在留資格を「留学」から「技術・人文知識・国際業務」に切り替える変更許可という手続きが必要になりますね。

要件は?「技術・人文知識・国際業務」の認定交付申請と同じですか?

出入国在留管理庁から、「留学生の在留資格『技術・人文知識・国際業務』への変更許可のガイドライン」(最終改訂令和2年4月)というものが出されていて、その辺について書いてありますが、基本似ています。中身は【1】~【3】の3つです。1番目の【1】の要件は次のようになっています。

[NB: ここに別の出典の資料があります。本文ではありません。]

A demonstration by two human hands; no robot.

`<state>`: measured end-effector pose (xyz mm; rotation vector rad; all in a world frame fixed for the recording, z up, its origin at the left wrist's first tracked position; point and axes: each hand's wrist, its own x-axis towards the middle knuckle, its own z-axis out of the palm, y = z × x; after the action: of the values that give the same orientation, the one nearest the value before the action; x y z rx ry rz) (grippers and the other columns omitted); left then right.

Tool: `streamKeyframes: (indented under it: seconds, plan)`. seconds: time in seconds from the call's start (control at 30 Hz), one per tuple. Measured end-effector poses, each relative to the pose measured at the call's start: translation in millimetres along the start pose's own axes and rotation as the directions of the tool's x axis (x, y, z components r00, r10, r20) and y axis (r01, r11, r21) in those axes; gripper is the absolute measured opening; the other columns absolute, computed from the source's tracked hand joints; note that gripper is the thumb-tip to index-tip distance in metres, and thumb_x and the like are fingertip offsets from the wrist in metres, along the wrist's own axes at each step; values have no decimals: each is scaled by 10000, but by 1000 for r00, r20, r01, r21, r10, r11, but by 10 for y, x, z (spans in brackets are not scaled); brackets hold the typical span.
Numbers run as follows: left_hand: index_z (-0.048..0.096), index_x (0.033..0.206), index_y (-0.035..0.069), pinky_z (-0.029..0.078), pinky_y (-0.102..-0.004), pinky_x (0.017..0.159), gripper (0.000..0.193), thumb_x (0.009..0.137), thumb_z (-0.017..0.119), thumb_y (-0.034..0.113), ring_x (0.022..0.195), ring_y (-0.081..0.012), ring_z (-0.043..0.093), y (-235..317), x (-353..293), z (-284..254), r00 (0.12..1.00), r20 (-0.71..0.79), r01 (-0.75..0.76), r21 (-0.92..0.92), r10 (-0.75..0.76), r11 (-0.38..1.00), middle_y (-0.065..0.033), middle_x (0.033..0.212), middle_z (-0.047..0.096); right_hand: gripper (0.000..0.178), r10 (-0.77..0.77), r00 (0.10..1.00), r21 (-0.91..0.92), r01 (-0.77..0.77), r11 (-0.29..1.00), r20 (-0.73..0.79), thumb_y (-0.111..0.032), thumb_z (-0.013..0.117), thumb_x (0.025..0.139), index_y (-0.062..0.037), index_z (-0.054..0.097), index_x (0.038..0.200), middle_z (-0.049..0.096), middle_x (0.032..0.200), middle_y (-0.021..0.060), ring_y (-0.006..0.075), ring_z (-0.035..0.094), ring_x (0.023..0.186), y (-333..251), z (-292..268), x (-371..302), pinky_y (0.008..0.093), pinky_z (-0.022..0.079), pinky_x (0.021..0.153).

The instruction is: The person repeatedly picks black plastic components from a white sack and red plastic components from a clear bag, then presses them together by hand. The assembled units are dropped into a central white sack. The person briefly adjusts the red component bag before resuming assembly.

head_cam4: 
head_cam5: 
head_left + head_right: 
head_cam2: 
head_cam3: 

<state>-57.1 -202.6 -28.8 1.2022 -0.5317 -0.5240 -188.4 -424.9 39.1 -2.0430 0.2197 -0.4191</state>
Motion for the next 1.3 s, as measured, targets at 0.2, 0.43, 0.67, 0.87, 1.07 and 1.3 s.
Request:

【1】行おうとする活動が申請に係る入管法別表の在留資格に該当すること

ア 本邦の公私の機関との契約に基づくものであること

イ 自然科学又は人文科学の分野に属する技術又は知識を要する業務に従事する活動であること

基本的に認定と同じですね。イは専門性がないとダメだということですね。

ところで、知り合いの留学生の場合、入社当初に半年くらい研修があるというのだけれど、その辺大丈夫ですか。

ガイドラインに、研修については、その業務を行う上で必要性がある場合で、国籍にかかわらず日本人と同様の研修に従事するものである場合は、研修は在留する期間の活動の一部であるべきという考え方の下に、予め研修計画を提出すれば認められるとあります。ですが、同じ文書の中に、研修のある場合は、実務上、許可期間は1年で決定するとの記述もあるので、研修の長さをどこまでにするかは注意が必要です。というのは、認められる在留期間が1年であることがわかっている場合に、1年間全部研修をしますといって許可されるかどうかは厳しいところだからです。このため、入社当初に研修がある場合は、在留期間1年の全部が研修というのは望ましくありませんが、お知り合いの留学生の場合は半年間ということなので、その辺は大丈夫かと思います。

では、【2】の要件はどんなのものですか?

2番目として、次のように書かれています。

【2】原則として上陸基準省令で定める基準に適合していること

ア 従事しようとする業務に必要な技術又は知識に関連する科目を専攻して卒業

していること

イ 日本人が従事する場合に受ける報酬と同等額以上の報酬を受けること

これらも認定の時と似ていますね。変更許可申請は、認定交付申請のように新たに上陸はしないんだけど、上陸基準省令の内容は斟酌され、適合することが求められるということでしたね。

そのほか、【3】にその他の要件というのがあって、次のように書かれています。

ア 素行が不良でないこと

イ 入管法に定める届出等の義務を履行していること

これらは、例えばどんなことをさしているのでしょうか?

アの「素行が不良でないこと」というのは、例えば、学生時代アルバイトなどしていた場合、資格外活動の条件に違反して週28時間以上就労していないこと等をさします。

また、イの「入管法に定める届出等の義務を履行していること」というのは、例えば、在留カードの記載事項に係る届出を行っていること等です。

なるほど、確かにどれも大切なことですね。